Copy every line of the material below exactly.

——————————

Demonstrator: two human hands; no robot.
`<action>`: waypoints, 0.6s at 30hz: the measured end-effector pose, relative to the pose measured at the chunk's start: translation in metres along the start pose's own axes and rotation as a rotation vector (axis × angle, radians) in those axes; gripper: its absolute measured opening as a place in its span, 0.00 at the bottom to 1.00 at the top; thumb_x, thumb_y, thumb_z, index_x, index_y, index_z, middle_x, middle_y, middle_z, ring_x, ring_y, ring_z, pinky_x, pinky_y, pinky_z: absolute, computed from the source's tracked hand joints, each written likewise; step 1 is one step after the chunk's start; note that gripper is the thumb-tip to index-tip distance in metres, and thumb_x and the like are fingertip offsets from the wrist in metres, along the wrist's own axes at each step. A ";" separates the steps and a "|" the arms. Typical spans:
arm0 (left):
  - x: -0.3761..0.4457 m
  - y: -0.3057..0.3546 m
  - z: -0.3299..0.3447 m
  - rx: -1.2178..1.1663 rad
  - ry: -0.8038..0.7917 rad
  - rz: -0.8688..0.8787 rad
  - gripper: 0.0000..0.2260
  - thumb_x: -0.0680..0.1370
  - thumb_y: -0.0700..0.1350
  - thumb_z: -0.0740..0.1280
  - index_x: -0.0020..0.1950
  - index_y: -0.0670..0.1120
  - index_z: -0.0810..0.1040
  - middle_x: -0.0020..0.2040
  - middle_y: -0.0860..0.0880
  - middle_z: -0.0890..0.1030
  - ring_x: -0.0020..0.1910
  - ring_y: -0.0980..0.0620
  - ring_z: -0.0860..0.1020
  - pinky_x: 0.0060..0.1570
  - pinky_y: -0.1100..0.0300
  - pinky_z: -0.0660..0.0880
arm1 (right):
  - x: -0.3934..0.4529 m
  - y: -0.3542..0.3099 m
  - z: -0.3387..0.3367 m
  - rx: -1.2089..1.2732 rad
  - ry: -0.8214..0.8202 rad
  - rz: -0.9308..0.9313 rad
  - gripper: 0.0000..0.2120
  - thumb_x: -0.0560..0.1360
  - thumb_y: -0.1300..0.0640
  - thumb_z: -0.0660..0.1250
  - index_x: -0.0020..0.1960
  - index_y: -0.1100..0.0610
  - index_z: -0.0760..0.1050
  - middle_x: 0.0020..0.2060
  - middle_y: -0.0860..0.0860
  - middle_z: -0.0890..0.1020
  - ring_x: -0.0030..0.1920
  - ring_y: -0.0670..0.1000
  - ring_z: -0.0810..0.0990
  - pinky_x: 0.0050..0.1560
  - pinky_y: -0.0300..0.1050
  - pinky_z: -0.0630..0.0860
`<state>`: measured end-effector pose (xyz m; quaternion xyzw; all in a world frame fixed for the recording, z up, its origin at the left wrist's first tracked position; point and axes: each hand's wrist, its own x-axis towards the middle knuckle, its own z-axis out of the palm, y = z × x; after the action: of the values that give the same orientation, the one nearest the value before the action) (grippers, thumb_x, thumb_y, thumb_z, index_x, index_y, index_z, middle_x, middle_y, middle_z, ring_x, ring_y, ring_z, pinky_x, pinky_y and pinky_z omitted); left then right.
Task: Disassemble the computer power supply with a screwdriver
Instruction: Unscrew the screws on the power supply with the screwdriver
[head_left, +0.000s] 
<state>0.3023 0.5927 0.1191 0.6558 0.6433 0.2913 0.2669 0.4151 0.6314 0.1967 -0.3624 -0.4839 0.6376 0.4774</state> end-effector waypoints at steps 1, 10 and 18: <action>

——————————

> **Answer to this problem**
Demonstrator: two human hands; no robot.
`<action>`: waypoints, 0.6s at 30hz: the measured end-effector pose, relative to the pose measured at the chunk's start: translation in metres along the start pose's own axes and rotation as a rotation vector (axis × angle, radians) in those axes; gripper: its absolute measured opening as a place in its span, 0.00 at the bottom to 1.00 at the top; thumb_x, thumb_y, thumb_z, index_x, index_y, index_z, middle_x, middle_y, middle_z, ring_x, ring_y, ring_z, pinky_x, pinky_y, pinky_z: absolute, computed from the source's tracked hand joints, each written likewise; step 1 is one step after the chunk's start; note that gripper is the thumb-tip to index-tip distance in metres, and thumb_x and the like are fingertip offsets from the wrist in metres, along the wrist's own axes at each step. A ";" separates the steps and a "|" the arms. Typical spans:
arm0 (left):
  - x: -0.3761..0.4457 m
  - y: -0.3057..0.3546 m
  - z: -0.3299..0.3447 m
  - rx: -1.2178..1.1663 rad
  - ry: -0.8038..0.7917 rad
  - rz: -0.8688..0.8787 rad
  - gripper: 0.0000..0.2260
  - thumb_x: -0.0680..0.1370
  - thumb_y: -0.0700..0.1350
  - thumb_z: -0.0740..0.1280
  - index_x: -0.0020..0.1950
  - index_y: -0.0670..0.1120
  - index_z: -0.0810..0.1040
  - middle_x: -0.0020..0.2040
  - middle_y: -0.0860..0.0880
  - middle_z: -0.0890..0.1030
  - ring_x: -0.0020..0.1910
  - ring_y: -0.0980..0.0620
  - ring_z: -0.0860..0.1020
  - pinky_x: 0.0060..0.1570
  - pinky_y: -0.1100..0.0300
  - pinky_z: -0.0660..0.0880
arm1 (right):
  - x: -0.3934..0.4529 m
  - y: -0.3542..0.3099 m
  - z: -0.3387..0.3367 m
  - rx: -1.2089..1.2732 rad
  - ry: -0.8214..0.8202 rad
  - rz: -0.9308..0.9313 rad
  - gripper: 0.0000..0.2120
  - thumb_x: -0.0560..0.1360
  - thumb_y: -0.1300..0.0640
  - thumb_z: -0.0660..0.1250
  - index_x: -0.0020..0.1960
  - index_y: -0.1100..0.0610
  - index_z: -0.0760..0.1050
  - middle_x: 0.0020..0.2060
  - middle_y: -0.0860..0.0860
  - middle_z: -0.0890..0.1020
  - ring_x: -0.0030..0.1920
  - ring_y: -0.0670..0.1000
  - ring_z: -0.0810..0.0990
  - pinky_x: 0.0050..0.1560
  - pinky_y: -0.0300..0.1050
  - pinky_z: -0.0630..0.0860
`<state>`: measured end-effector pose (xyz m; quaternion xyzw; all in a world frame fixed for the recording, z up, its origin at the left wrist's first tracked position; point and axes: each hand's wrist, its own x-axis towards the middle knuckle, its own z-axis out of the palm, y = z × x; after the action: of the values that give the same orientation, the one nearest the value before the action) (grippers, thumb_x, thumb_y, thumb_z, index_x, index_y, index_z, middle_x, middle_y, middle_z, ring_x, ring_y, ring_z, pinky_x, pinky_y and pinky_z omitted); left then right.
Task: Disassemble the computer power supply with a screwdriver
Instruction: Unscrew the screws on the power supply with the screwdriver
[head_left, +0.000s] 
<state>0.3023 0.5927 0.1191 0.6558 0.6433 0.2913 0.2669 0.4151 0.6314 0.1967 -0.3624 -0.4839 0.6376 0.4774</state> end-effector waypoints at steps 1, 10 and 18: <action>

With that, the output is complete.